The Indian government said it has rescued and repatriated about 250 citizens in Cambodia who were held captive and coerced into running cyber scams.
The Indian nationals "were lured with employment opportunities to that country but were forced to undertake illegal cyber work," the Ministry of External Affairs (MEA) said in a statement, adding it had rescued 75 people in the past three months.
It also said it's working with "with Cambodian authorities and with agencies in India to crack down on those responsible for these fraudulent schemes."
The development comes in the wake of a report from the Indian Express that said more than 5,000 Indians stuck in Cambodia were forced into "cyber slavery" by organized crime rackets to scam people in India and extort money by masquerading as law enforcement authorities in some cases.
The report also tracks with an earlier disclosure from INTERPOL, which characterized the situation as human trafficking-fuelled fraud on an industrial scale.
This included an accountant from the state of Telangana, who was "lured to Southeast Asia where he was forced to participate in online fraud schemes in inhuman conditions." He was subsequently let go after paying a ransom.
In another instance highlighted by the Indian Express, one of the rescued men was recruited by an agent from the south Indian city of Mangaluru for a data entry job, only to be asked to create fake social media accounts with photographs of women and use them to contact people.
"We had targets and if we didn't meet those, they would not give us food or allow us into our rooms," the individual, identified only as Stephen, was quoted as saying.
China and the Philippines have undertaken similar efforts to free hundreds of Filipinos, Chinese, and other foreign nationals who were entrapped and forced into criminal activity, running what's called pig butchering scams.
These schemes typically start with the scammer adopting a bogus identity to lure prospective victims into investing in non-existing crypto businesses that are designed to steal their funds. The fraudsters are known to gain their target's trust under the illusion of a romantic relationship.
In a report published in February 2024, Chainalysis said the cryptocurrency wallets associated with one of the pig butchering gangs operating out of Myanmar has recorded close to $100 million in crypto inflows, some of which is also estimated to include the ransom payments made by the families of trafficked workers.

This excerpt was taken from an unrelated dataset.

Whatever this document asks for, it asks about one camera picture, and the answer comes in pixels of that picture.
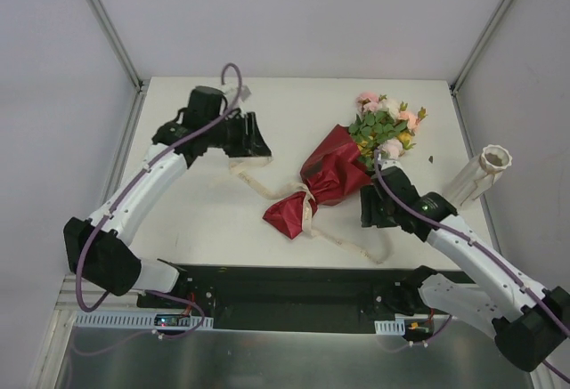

"The brutal conditions trafficking victims face on the compounds also lend additional urgency to solving the problem of romance scamming — not only are consumers being bilked out of hundreds of millions of dollars each year, but the gangs behind those scams are also perpetuating a humanitarian crisis," the blockchain analytics firm said.
According to the United Nations, more than 200,000 people from around the world have been trafficked to countries like Cambodia, Myanmar, Lao PDR, the Philippines, and Thailand to execute lucrative online scams, ranging from illegal gambling to crypto fraud.
The U.S. Department of State, in its annual Trafficking in Persons report, called out China-based organized crime syndicates for posing as labor brokers to recruit people with English proficiency from Africa and Asia via social media with the promise of offering them lucrative jobs in Southeast Asia.
"Upon arrival, victims are transported to large compounds, known as 'scam factories,' located in Burma, Cambodia, Laos, Malaysia, and the Philippines, where their passports are confiscated and they experience physical and sexual violence," the report said. "Traffickers force victims to defraud strangers in online cryptocurrency and romance scams and illegal gambling operations."
News of the rescue efforts also follow research from Check Point that threat actors are exploiting a function in Ethereum called CREATE2 to bypass security measures and gain unauthorized access to funds. Details of the scam were previously disclosed by Scam Sniffer in November 2023.
The crux of the technique is the use of CREATE2 to generate a new "temporary" wallet address that has no history of being reported for criminal activity, thus allowing threat actors to make the illicit transactions to the address once the victim approves the contract and circumvent protections that flag such addresses.
"The attack method involves tricking users into approving transactions for smart contracts that haven't been deployed yet, allowing cyber criminals to later deploy malicious contracts and steal cryptocurrencies," the Israeli company said.